◆ **THE TASK**
Report, word for word, every line of the material that contains "points".

::: ENTRIES SHOWN

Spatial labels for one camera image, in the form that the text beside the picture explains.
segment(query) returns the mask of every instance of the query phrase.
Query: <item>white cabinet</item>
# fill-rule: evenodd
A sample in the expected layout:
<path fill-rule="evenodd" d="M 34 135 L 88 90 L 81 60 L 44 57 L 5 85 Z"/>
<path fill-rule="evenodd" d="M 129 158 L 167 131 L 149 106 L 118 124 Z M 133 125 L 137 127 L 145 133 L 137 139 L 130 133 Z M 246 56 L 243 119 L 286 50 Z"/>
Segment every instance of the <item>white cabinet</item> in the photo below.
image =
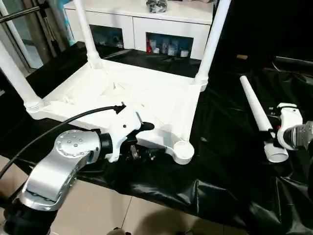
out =
<path fill-rule="evenodd" d="M 75 41 L 84 41 L 76 11 L 66 9 L 66 14 Z M 124 48 L 134 49 L 133 18 L 131 16 L 87 11 L 86 17 L 91 25 L 120 28 L 122 30 Z"/>
<path fill-rule="evenodd" d="M 193 38 L 190 58 L 201 60 L 210 25 L 134 17 L 135 49 L 146 50 L 146 33 Z"/>
<path fill-rule="evenodd" d="M 192 38 L 190 57 L 202 59 L 212 24 L 213 4 L 168 1 L 164 13 L 151 14 L 145 0 L 82 0 L 90 25 L 120 28 L 124 48 L 146 51 L 147 33 Z M 83 41 L 75 5 L 65 5 L 75 41 Z"/>

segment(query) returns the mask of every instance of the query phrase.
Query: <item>black cable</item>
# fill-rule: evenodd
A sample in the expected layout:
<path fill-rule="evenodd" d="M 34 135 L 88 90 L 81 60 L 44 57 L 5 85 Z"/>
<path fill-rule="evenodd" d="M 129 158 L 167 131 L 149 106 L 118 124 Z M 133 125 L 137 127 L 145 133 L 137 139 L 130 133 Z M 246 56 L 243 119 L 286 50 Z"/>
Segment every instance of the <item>black cable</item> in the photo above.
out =
<path fill-rule="evenodd" d="M 59 125 L 53 127 L 52 129 L 46 131 L 45 133 L 41 134 L 40 136 L 38 136 L 36 139 L 34 139 L 33 141 L 31 141 L 28 145 L 26 145 L 24 148 L 22 148 L 5 166 L 4 168 L 1 170 L 0 172 L 0 179 L 2 178 L 2 176 L 6 173 L 6 171 L 10 168 L 10 166 L 14 163 L 14 161 L 20 156 L 20 154 L 22 154 L 29 146 L 31 146 L 34 142 L 40 140 L 42 137 L 52 133 L 53 131 L 59 129 L 60 127 L 62 127 L 65 124 L 68 124 L 76 119 L 79 119 L 83 116 L 89 115 L 89 114 L 93 114 L 93 113 L 98 113 L 101 111 L 106 111 L 106 110 L 115 110 L 117 113 L 119 113 L 120 111 L 122 111 L 125 108 L 125 105 L 122 106 L 109 106 L 109 107 L 103 107 L 103 108 L 98 108 L 98 109 L 93 109 L 93 110 L 89 110 L 87 112 L 84 112 L 82 114 L 78 114 L 74 117 L 71 117 L 65 121 L 63 121 L 62 123 L 60 123 Z"/>

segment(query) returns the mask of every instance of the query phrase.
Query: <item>tiled floor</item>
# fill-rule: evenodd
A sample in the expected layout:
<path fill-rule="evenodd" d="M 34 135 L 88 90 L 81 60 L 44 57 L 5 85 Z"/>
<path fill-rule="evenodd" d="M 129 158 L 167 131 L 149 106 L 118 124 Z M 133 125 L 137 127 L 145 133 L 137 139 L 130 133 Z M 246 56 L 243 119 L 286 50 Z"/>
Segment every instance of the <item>tiled floor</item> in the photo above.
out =
<path fill-rule="evenodd" d="M 0 156 L 0 168 L 7 160 Z M 0 193 L 10 195 L 26 179 L 17 167 L 0 181 Z M 0 224 L 3 221 L 0 210 Z M 243 230 L 199 219 L 136 197 L 78 181 L 52 224 L 52 235 L 106 235 L 120 227 L 132 235 L 247 235 Z"/>

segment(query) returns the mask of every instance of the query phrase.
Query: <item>black plastic sheet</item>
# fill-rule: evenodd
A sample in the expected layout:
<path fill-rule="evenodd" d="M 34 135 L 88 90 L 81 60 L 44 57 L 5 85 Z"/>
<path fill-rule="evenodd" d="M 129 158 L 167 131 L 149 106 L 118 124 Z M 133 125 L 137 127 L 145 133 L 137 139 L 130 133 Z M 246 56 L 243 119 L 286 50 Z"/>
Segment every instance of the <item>black plastic sheet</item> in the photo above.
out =
<path fill-rule="evenodd" d="M 98 51 L 102 57 L 118 52 L 110 60 L 190 77 L 200 64 L 134 50 L 99 47 Z M 86 50 L 76 44 L 28 80 L 36 93 L 44 97 L 85 62 Z M 240 75 L 249 78 L 274 126 L 279 125 L 279 119 L 269 107 L 280 102 L 299 105 L 304 121 L 313 120 L 313 86 L 300 75 L 269 70 L 246 73 L 213 70 L 209 85 L 199 98 L 190 136 L 195 156 L 189 164 L 178 165 L 169 155 L 159 155 L 153 161 L 122 158 L 110 164 L 103 160 L 83 169 L 79 178 L 204 219 L 244 228 L 251 234 L 313 234 L 313 203 L 307 194 L 310 156 L 305 151 L 289 152 L 289 159 L 280 164 L 266 159 Z M 58 124 L 50 119 L 33 120 L 14 91 L 1 97 L 0 106 L 8 107 L 12 99 L 16 108 L 1 116 L 6 124 L 0 129 L 0 154 L 8 158 Z M 20 161 L 35 165 L 51 150 L 56 136 L 72 128 L 67 125 L 38 141 Z"/>

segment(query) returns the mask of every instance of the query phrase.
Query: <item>white tube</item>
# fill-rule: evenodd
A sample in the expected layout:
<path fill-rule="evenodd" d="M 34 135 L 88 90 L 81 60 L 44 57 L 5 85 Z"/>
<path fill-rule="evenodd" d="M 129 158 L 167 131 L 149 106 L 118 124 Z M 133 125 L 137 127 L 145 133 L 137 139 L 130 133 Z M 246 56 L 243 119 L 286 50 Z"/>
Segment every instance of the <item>white tube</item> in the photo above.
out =
<path fill-rule="evenodd" d="M 74 4 L 76 7 L 76 12 L 78 14 L 80 27 L 82 29 L 84 39 L 85 39 L 88 62 L 90 63 L 90 66 L 93 69 L 102 69 L 103 68 L 102 61 L 94 45 L 94 41 L 93 41 L 92 34 L 91 34 L 91 29 L 87 21 L 85 11 L 83 9 L 83 4 L 81 0 L 74 0 Z"/>
<path fill-rule="evenodd" d="M 240 81 L 259 130 L 268 131 L 269 129 L 272 129 L 272 125 L 269 122 L 269 119 L 266 116 L 266 113 L 264 112 L 258 98 L 256 97 L 247 77 L 241 76 Z M 274 139 L 275 133 L 271 132 L 271 136 Z M 272 163 L 281 163 L 288 158 L 288 152 L 286 149 L 282 147 L 276 147 L 271 142 L 264 142 L 264 151 L 267 159 Z"/>
<path fill-rule="evenodd" d="M 0 0 L 0 12 L 3 16 L 8 15 L 9 13 L 7 12 L 5 5 L 3 4 L 3 1 Z M 25 47 L 25 44 L 23 43 L 17 29 L 15 28 L 15 25 L 13 24 L 12 21 L 8 21 L 6 22 L 16 43 L 19 45 L 19 48 L 21 49 L 23 56 L 25 57 L 25 60 L 28 62 L 29 66 L 31 68 L 37 68 L 38 65 L 35 64 L 35 62 L 33 61 L 33 59 L 30 57 L 28 50 Z"/>
<path fill-rule="evenodd" d="M 22 72 L 14 63 L 12 57 L 5 49 L 3 43 L 0 41 L 0 68 L 11 82 L 20 97 L 24 101 L 24 106 L 29 113 L 36 112 L 40 107 L 43 107 L 43 101 L 36 95 L 31 88 Z"/>
<path fill-rule="evenodd" d="M 220 0 L 216 15 L 212 24 L 211 32 L 206 43 L 204 55 L 200 64 L 199 71 L 195 77 L 195 83 L 201 84 L 201 91 L 203 92 L 208 84 L 209 71 L 219 43 L 220 35 L 224 26 L 226 15 L 228 13 L 231 0 Z"/>
<path fill-rule="evenodd" d="M 268 131 L 269 129 L 272 129 L 272 125 L 269 122 L 268 116 L 266 116 L 266 113 L 264 112 L 258 100 L 258 97 L 256 97 L 247 77 L 241 76 L 240 81 L 245 91 L 246 98 L 248 99 L 256 124 L 259 127 L 259 130 Z"/>

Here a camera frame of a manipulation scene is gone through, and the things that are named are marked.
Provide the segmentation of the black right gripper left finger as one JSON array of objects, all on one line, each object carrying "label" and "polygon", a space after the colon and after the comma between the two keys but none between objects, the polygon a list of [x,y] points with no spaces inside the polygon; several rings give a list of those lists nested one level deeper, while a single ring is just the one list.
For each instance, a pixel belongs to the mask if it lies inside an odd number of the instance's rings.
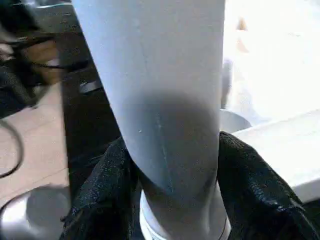
[{"label": "black right gripper left finger", "polygon": [[61,240],[130,240],[136,167],[122,137],[110,143],[62,218]]}]

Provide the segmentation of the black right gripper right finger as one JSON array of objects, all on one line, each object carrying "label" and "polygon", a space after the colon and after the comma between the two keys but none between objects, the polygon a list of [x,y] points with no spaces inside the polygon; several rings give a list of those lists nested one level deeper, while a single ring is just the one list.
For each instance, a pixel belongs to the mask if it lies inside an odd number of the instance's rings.
[{"label": "black right gripper right finger", "polygon": [[319,230],[287,182],[247,143],[219,134],[217,181],[230,240],[318,240]]}]

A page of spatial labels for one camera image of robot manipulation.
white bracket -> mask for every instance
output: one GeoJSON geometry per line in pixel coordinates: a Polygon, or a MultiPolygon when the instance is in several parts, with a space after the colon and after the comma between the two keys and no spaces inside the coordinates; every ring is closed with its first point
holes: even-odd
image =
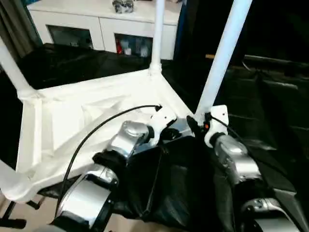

::::::

◆ **SOLUTION FOR THIS TASK**
Provide the segmentation of the black right gripper left finger as one JSON array of objects, all on one line, each object carrying "label" and "polygon", a space after the colon and after the comma between the two keys but none between objects, the polygon a list of [x,y] points with no spaces inside the polygon; several rings give a list of those lists nested one level deeper, while a single ring is just the one list.
Provide the segmentation of the black right gripper right finger as one JSON array of objects, all on one line, each object carrying "label" and "polygon", a space after the colon and after the comma between the two keys but none between objects, the polygon a list of [x,y] points with no spaces inside the polygon; several rings give a list of those lists nested one level deeper, while a single ring is just the one list.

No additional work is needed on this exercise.